The X46 has a 6-inch long hollow ground, clip-point blade with a sharpened false edge and a double guard with lashing holes. Its grip features a hollow tube handle 4.75-inches long with a case hardened steel pommel equipped with a conical glass breaker and a waterproof/airtight cap. While the MK 41 and the MK 45 has a Mil-Spec parkerized finish, the X46 has an Armor Black Cerakote finish. Both finishes proved to be very effective and tough.

In my talks with Franco, he assured me the X46 was a rugged knife that I should feel free to use and abuse. Right out of the box, it would shave hair off of my arm (so would the MK 41 & MK 45), which is always a good sign. I examined the storage compartment in the hollow handle and was able to put water purification tablets, a small metal match, and several strike-anywhere matches in it. You have to consider where you will be operating to decide what to carry for survival purposes. In this case, I thought the X46 would give the ability to make a shelter and to start a fire.

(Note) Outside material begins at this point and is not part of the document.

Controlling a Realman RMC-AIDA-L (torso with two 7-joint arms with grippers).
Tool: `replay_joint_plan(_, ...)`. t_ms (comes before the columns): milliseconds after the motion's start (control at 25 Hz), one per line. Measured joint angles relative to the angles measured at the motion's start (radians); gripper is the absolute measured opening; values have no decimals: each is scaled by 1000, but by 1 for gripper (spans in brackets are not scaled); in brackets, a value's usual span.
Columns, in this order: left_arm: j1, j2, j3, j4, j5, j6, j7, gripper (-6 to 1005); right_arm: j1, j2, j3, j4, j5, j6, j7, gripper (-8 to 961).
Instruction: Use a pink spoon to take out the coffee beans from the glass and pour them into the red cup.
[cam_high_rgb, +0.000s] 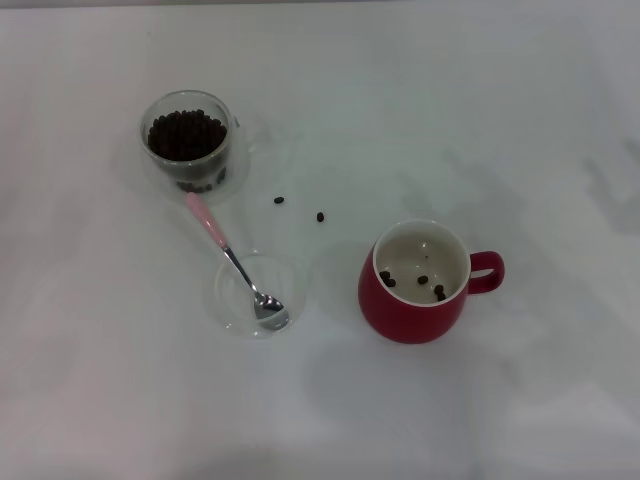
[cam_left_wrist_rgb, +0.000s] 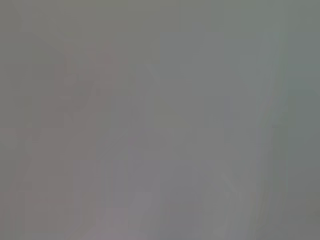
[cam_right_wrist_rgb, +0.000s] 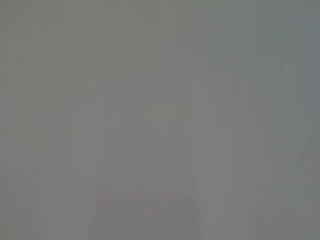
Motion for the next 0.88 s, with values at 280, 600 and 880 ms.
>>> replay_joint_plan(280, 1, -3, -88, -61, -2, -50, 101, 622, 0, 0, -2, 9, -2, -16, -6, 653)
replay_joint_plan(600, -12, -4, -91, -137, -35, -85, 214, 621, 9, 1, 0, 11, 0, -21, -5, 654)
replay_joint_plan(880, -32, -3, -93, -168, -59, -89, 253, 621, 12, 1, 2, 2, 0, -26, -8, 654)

I tried out the X46 making a pot hanger, using my old French mess kit that I carried for many years while serving in Army Special Forces. The X46 made short work, cutting into some cherry wood branches and soon I was suspending that mess kit with a full liter of water in it. I made a fish gig out of bamboo using the X46 to first split the end of the bamboo pole, force a small chunk of wood into the cut to keep the pole spread apart, and cut rudimentary barbs on the end of the two parts of the pole. I also made a survival spear, as it is preferable to have your sharp point at the end of a 6-foot long pole if you are trying to keep wild animals (four- or two-legged variety) at bay.

Chopping & Stabbing

Later I chopped through a variety of seasoned and green hardwood, cut stakes for the pot hanger, chopped through 3-inch-thick pieces of firewood, stripped branches and used the X46 to baton kindling. All of these tasks were performed with no problems. I also cut down some thin blackberry vine branches—one flick of the wrist and the branch was cleanly cut, an indication of sharpness and good edge geometry.

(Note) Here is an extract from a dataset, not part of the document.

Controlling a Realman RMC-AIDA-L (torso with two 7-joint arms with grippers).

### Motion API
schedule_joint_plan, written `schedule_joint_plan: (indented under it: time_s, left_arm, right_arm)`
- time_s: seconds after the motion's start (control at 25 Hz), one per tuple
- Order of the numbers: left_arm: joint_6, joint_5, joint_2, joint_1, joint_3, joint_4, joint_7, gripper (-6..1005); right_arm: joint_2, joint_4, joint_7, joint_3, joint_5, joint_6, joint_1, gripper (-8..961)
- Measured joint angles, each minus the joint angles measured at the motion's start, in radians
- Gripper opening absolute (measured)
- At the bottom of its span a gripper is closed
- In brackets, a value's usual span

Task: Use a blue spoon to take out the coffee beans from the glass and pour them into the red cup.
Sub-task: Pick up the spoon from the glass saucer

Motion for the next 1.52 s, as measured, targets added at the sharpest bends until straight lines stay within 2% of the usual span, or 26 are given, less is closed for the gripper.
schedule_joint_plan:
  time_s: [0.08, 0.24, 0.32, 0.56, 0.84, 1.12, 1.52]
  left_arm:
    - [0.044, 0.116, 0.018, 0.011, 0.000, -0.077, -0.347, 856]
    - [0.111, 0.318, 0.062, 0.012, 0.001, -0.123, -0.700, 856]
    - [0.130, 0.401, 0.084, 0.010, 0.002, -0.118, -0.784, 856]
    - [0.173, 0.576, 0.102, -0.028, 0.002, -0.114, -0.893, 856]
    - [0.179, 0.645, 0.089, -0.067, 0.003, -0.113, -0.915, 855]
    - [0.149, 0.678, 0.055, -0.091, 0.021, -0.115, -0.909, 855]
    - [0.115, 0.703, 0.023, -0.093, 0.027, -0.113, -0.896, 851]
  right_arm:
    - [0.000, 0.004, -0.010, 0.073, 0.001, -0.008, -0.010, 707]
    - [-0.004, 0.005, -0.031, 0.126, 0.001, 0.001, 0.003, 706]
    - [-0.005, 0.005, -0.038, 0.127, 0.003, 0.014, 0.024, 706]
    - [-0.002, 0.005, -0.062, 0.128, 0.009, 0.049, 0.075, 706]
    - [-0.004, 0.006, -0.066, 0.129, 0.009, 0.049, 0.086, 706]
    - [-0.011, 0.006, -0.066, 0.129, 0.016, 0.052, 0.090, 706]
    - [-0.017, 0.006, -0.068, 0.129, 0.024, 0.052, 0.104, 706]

Stabbing into a box full of tightly wrapped jeans, with cardboard and heavy leather on top, showed the X46 had excellent penetration. I did notice that when I got carried away with chopping, the butt cap would start to come lose. When I mentioned it to Franco, he said they had also discovered that problem and had tightened up the tolerances and had corrected the problem. When the edge started to drag a little, a couple of strokes on my EZE-LAP medium diamond hone had the blade back to shaving sharp.

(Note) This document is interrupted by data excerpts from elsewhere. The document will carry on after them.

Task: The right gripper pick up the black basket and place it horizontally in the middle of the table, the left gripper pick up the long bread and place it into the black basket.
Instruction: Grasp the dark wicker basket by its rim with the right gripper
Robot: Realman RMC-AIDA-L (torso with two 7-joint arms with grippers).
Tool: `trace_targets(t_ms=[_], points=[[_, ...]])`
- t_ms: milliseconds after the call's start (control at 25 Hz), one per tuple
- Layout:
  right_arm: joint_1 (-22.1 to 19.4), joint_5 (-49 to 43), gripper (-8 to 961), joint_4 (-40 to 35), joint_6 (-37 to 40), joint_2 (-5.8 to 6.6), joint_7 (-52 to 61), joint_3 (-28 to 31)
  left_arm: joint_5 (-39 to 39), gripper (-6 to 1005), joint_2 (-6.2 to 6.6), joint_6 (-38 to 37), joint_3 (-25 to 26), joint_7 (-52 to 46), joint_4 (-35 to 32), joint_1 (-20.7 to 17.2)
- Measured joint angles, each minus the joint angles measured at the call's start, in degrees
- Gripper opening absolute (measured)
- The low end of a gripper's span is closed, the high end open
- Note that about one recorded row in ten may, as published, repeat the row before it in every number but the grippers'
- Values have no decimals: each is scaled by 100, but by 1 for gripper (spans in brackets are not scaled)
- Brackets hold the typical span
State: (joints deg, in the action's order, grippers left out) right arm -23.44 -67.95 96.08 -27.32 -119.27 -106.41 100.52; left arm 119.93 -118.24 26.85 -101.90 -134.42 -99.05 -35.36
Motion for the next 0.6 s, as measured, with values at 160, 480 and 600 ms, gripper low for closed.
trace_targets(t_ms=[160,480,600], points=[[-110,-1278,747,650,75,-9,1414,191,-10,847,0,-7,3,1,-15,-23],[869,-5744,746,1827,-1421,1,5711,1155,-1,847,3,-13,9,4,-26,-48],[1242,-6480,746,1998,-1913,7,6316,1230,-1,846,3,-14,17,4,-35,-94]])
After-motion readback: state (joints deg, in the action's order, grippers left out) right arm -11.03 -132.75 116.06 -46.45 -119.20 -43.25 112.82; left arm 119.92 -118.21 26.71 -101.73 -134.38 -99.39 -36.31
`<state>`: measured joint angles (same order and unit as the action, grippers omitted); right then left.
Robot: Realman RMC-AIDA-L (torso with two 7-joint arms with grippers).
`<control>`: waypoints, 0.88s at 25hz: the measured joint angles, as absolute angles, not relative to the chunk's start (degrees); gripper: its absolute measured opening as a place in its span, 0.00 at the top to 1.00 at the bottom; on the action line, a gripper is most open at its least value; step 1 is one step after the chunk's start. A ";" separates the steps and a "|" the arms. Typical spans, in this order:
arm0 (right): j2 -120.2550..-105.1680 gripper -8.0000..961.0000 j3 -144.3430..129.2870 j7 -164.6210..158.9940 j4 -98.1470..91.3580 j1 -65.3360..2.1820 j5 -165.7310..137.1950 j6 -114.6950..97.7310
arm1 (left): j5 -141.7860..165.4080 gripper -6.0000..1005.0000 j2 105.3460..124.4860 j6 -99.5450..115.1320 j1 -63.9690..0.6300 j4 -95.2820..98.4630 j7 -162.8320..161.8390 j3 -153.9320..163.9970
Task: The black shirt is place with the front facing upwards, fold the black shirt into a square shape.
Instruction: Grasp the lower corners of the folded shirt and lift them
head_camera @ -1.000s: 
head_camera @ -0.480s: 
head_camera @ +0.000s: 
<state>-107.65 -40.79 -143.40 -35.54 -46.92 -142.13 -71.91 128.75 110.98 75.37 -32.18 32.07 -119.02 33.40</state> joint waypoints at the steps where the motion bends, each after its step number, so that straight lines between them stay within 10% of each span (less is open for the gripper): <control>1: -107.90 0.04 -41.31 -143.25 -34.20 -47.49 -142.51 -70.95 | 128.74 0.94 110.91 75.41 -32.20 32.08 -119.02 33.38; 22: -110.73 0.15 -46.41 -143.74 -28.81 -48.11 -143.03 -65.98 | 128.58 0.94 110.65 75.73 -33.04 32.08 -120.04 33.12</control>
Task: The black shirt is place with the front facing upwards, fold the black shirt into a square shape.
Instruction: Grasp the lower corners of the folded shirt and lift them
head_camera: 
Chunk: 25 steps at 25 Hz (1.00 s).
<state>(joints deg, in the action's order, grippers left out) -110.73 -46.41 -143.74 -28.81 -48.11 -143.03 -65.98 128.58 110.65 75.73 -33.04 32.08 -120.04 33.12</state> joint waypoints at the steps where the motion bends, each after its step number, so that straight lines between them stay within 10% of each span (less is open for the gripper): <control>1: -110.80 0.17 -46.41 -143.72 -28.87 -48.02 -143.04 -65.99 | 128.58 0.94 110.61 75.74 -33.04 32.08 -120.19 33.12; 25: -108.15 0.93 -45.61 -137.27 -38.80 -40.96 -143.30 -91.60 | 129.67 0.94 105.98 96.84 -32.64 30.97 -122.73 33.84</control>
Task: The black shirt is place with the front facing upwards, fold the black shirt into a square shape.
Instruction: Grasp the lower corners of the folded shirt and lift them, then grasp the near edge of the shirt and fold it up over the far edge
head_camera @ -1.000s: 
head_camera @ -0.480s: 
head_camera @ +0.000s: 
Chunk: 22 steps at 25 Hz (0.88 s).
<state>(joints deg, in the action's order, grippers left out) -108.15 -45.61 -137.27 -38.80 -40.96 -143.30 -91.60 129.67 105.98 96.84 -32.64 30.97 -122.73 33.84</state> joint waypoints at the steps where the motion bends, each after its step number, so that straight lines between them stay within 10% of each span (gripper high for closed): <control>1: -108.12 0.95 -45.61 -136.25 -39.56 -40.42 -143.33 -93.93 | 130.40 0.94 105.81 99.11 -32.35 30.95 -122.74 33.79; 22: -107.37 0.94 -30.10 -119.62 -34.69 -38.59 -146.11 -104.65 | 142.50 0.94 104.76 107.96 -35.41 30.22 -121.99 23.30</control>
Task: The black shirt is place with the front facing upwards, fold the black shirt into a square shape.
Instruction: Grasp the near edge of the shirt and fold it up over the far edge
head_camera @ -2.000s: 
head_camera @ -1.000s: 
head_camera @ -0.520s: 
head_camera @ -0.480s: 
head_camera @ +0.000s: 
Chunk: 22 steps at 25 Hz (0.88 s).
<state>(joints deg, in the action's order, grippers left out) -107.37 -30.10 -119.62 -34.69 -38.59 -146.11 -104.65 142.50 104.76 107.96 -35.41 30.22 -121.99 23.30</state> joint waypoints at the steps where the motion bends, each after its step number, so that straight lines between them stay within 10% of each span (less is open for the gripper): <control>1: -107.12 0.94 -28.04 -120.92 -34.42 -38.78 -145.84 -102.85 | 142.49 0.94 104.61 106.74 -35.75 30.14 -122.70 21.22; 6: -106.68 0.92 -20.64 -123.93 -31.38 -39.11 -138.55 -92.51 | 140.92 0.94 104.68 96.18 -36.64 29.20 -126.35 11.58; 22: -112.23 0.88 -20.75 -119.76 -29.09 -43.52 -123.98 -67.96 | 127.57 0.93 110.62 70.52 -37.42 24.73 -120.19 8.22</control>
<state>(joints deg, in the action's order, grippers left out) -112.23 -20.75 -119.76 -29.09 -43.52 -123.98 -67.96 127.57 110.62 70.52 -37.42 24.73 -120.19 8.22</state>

The standard sheath supplied with these knives is an excellent Spec Op sheath, but Franco does offer the option of an upgrade to the CF-Aviator Leather sheath. This sheath is reminiscent of the U.S.-issue pilot’s survival sheath only much better. Made by Gfeller Casemakers, of Meridan, Idaho, it has a Kydex reinforced tip, a pouch for a sharpening stone, is Molle compatible and has a plastic stiffener inside the back piece of leather. I was very impressed with the leather sheath, but asked Franco why in the age of ballistic nylon he had designed it? Franco answered he had customers that just would not take “No” for an answer when they asked for a leather sheath. This upgrade is an extra cost and is available for all the Calico Forge knives.

Any of these knives are the kind you could buy when you first entered the military, serve 20 years and still pass them on to your son when he went into the military. If you are looking for a “Bomb Proof” knife, that can take the hardest of beatings and not let you down, check out the knives from Calico Forge.